Was the urine checked for crystals?


----------



## Jen Houser

Thanks all for the advice. I will check back with the vet today and hopefully I get an answer to my pup's problems. 8-[


----------



## Maren Bell Jones

Becky Shilling said:


> Vets recommend because Hill's provides B$g Bucks to vet schools and about all the "nutritional" education vets get is sponsered by them.


Yes and no...they do provide big bucks to vet schools for various programs (and so do the other big companies AND the pharmaceutical companies), but at least at our vet school, our nutrition class is not sponsored by Hill's. 

On a positive note, almost 3/4 of my classmates and the class below me orders food from Natura from me through their student program, including one of the Hill's student reps.  Not quite as many of the third and fourth years do, but this is the first year of the program. Don't worry, hopefully the new vets coming out of vet med school will not look at your like you've grown a third head for feeding EVO, California Natural, or Innova because at least they will have heard of it and hopefully used it.


----------



## Carol Boche

Jen Houser said:


> Thanks all for the advice. I will check back with the vet today and hopefully I get an answer to my pup's problems. 8-[


Please keep us posted Jen....interested to see how this turns out for you and the little guy.


----------



## Jeff Oehlsen

If there isn't a health issue, maybe you should tire his brain out and not his body. Do more training. Also, has he chewed on his legs or paws at all ??? It seems a bit young to do this, but I am curious.


----------



## Gerry Grimwood

I've had 2 pups that had an infatuation with biting their dinks, they only did this when they were bored and when out doing something the behaviour wasn't there.

Yours could be doing it for a different reason though.


----------



## Mike Scheiber

Gerry Grimwood said:


> I've had 2 pups that had an infatuation with biting their dinks, they only did this when they were bored and when out doing something the behaviour wasn't there.
> 
> Yours could be doing it for a different reason though.


A little Tabasco on there ass hole and they should forget all about the dink :wink:


----------



## todd pavlus

Just the thought makes it burn


----------



## Chris Michalek

the owner of the sire to my mal pup has another Mal that chewed his own tail off.


----------



## Bob Scott

It could be OCD behaviour. 
With Jeff on the "wear his ass out"! Still do all the vet checks.


----------



## Connie Sutherland

Jen Houser said:


> I've heard several vets recommend it


They sell Science Diet!
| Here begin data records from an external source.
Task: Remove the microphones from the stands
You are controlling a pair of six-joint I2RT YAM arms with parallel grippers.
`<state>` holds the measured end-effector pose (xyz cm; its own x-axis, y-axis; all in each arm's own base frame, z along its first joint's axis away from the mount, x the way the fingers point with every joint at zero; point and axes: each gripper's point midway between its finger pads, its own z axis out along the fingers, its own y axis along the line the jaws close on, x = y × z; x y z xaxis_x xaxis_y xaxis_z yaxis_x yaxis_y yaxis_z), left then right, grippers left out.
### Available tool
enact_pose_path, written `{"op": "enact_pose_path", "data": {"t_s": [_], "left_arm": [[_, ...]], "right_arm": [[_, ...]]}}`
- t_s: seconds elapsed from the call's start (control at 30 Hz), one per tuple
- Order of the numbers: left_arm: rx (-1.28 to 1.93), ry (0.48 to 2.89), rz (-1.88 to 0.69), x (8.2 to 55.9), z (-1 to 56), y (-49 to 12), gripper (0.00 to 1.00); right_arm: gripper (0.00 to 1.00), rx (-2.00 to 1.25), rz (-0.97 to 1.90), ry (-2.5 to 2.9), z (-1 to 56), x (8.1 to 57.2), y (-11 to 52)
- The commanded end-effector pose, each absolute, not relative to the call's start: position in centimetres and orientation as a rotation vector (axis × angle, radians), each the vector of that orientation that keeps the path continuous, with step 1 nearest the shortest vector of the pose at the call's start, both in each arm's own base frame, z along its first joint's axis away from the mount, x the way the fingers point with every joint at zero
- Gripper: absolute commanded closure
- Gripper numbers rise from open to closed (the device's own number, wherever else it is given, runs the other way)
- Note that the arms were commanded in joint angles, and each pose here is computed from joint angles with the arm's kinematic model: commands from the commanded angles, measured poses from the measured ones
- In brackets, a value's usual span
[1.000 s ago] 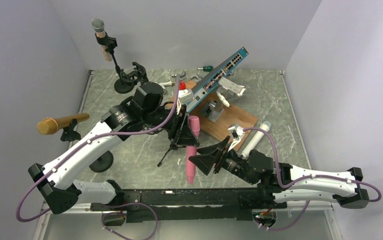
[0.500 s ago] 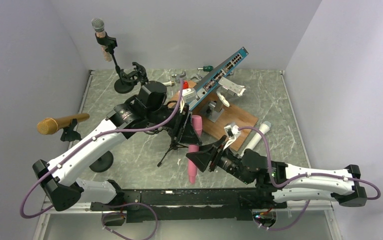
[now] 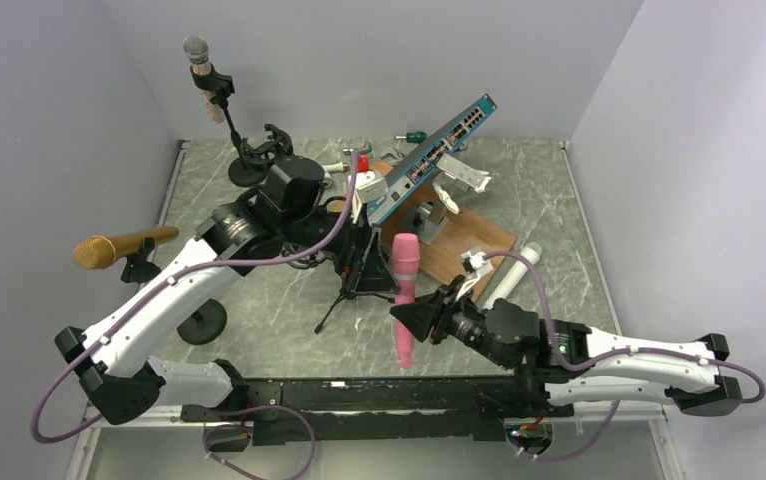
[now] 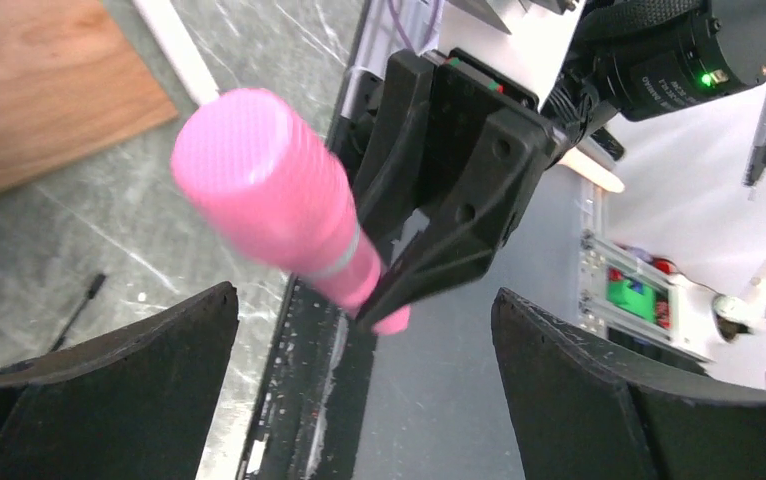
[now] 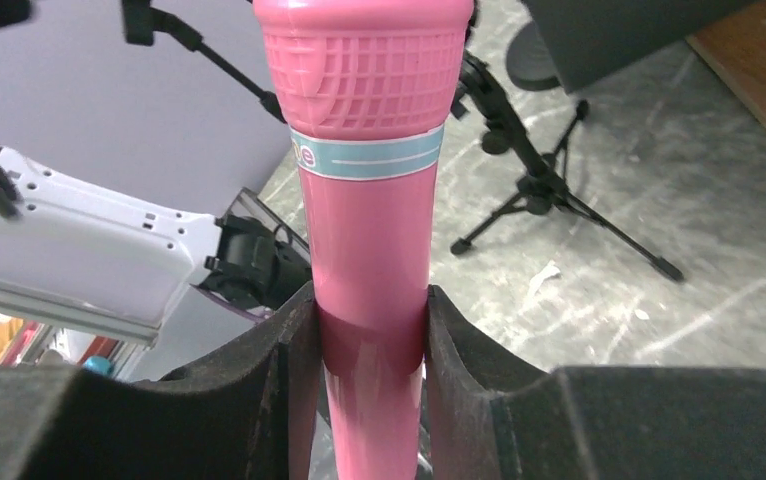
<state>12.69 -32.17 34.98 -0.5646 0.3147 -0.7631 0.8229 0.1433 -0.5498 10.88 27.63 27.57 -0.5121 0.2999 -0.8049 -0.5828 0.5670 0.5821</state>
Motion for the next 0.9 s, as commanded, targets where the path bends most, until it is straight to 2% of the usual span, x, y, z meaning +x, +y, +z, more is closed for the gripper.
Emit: {"op": "enact_pose_path", "data": {"t_s": [0.0, 0.13, 0.33, 0.47, 0.57, 0.7, 0.8, 0.87], "left_arm": [[1.023, 1.793, -1.162, 14.3, 39.0, -29.4, 0.01], [0.752, 1.721, -0.847, 17.8, 41.7, -24.7, 0.01], [0.607, 1.481, -0.860, 16.5, 45.3, -21.5, 0.01], [0.562, 1.504, -0.778, 17.2, 45.1, -20.1, 0.01], [0.566, 1.555, -0.724, 17.8, 44.5, -19.7, 0.01], [0.585, 1.557, -0.727, 17.6, 44.3, -19.9, 0.01], [0.589, 1.548, -0.726, 17.4, 44.2, -19.6, 0.00], [0.589, 1.542, -0.715, 17.4, 44.1, -19.4, 0.01]], "right_arm": [[0.84, -0.107, 1.038, 1.904, 26.8, 11.2, 23.7], [0.79, 0.002, 0.890, 2.054, 22.4, 11.3, 19.7], [0.80, 0.268, 0.668, 2.130, 19.1, 12.6, 15.7], [0.72, 0.273, 0.436, 2.130, 18.6, 14.5, 15.0], [0.78, 0.274, 0.241, 2.197, 17.9, 17.2, 13.8], [0.94, 0.315, 0.108, 2.294, 15.6, 20.9, 11.4], [0.95, 0.432, -0.067, 2.300, 15.0, 22.2, 7.8], [0.89, 0.512, -0.151, 2.284, 15.0, 22.8, 5.7]]}}
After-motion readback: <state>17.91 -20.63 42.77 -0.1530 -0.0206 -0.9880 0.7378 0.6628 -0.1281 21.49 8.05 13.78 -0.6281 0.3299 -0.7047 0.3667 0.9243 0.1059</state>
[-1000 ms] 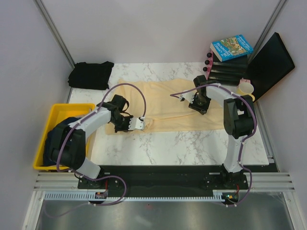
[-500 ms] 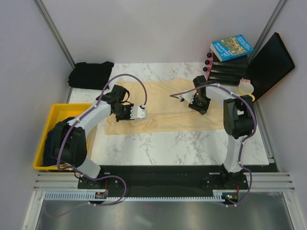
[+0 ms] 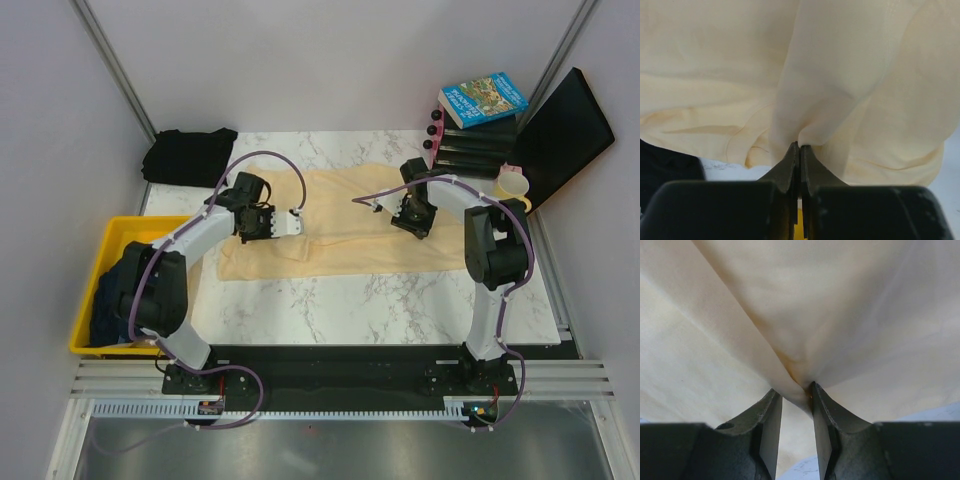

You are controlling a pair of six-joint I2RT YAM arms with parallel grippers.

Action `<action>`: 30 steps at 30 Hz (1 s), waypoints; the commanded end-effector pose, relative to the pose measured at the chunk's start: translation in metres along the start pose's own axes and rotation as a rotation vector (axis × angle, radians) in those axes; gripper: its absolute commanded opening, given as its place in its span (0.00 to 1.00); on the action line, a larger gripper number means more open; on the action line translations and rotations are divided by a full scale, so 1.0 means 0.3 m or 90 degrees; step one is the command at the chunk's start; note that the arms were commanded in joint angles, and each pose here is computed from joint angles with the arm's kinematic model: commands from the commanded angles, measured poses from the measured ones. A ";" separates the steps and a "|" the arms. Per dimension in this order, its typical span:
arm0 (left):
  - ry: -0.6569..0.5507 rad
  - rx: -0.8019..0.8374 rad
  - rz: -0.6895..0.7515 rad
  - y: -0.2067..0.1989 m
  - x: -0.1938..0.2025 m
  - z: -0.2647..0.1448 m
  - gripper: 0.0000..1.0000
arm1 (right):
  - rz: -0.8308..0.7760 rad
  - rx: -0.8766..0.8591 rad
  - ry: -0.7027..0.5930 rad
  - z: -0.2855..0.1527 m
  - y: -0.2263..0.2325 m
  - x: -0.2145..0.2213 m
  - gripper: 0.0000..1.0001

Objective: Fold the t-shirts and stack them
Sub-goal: Fold the flattened tshirt in 1/3 of the way

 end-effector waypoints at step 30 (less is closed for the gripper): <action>-0.111 -0.241 -0.036 0.231 -0.104 -0.071 0.80 | 0.004 -0.030 -0.026 0.045 0.071 -0.068 0.38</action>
Point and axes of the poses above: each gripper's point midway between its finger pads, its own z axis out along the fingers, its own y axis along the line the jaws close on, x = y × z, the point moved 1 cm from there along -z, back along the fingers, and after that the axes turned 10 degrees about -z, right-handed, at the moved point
Of course they recommend it. :lol:

I consider it to be among the top three for terribleness in dog food, and not at all just because of its participation in the awful recall of 2006. The best way to start analyzing the dog food you buy us to read the ingredients list.

http://www.dogfoodproject.com/index.php?page=ingrd

http://www.dogfoodproject.com/index.php?page=betterproducts

http://www.bornfreeusa.org/facts.php?more=1&p=359


----------



## Connie Sutherland

Maren Bell Jones said:


> .... but at least at our vet school, our nutrition class is not sponsored by Hill's. .... Don't worry, hopefully the new vets coming out of vet med school will not look at your like you've grown a third head for feeding EVO, California Natural, or Innova because at least they will have heard of it and hopefully used it.


And I can't wait. (To the O.P.: Hills Science Diet was bought by Colgate, I believe.) 

Interesting tidbit: Whole Dog Journal, a publication that accepts no advertising and is thus pretty even handed and unbiased, gave Science Diet Nature’s Best with Real Beef specific mention in its annual review of dog foods as one of the two (Purina Beneful was the other) worst dog foods based on “their lack of worthwhile ingredients.”


----------



## Connie Sutherland

Jen Houser said:


> ... Looks like I'll be getting the full blood work and x-rays done. I'd rather be safe than sorry!


I hope that you will post back with results.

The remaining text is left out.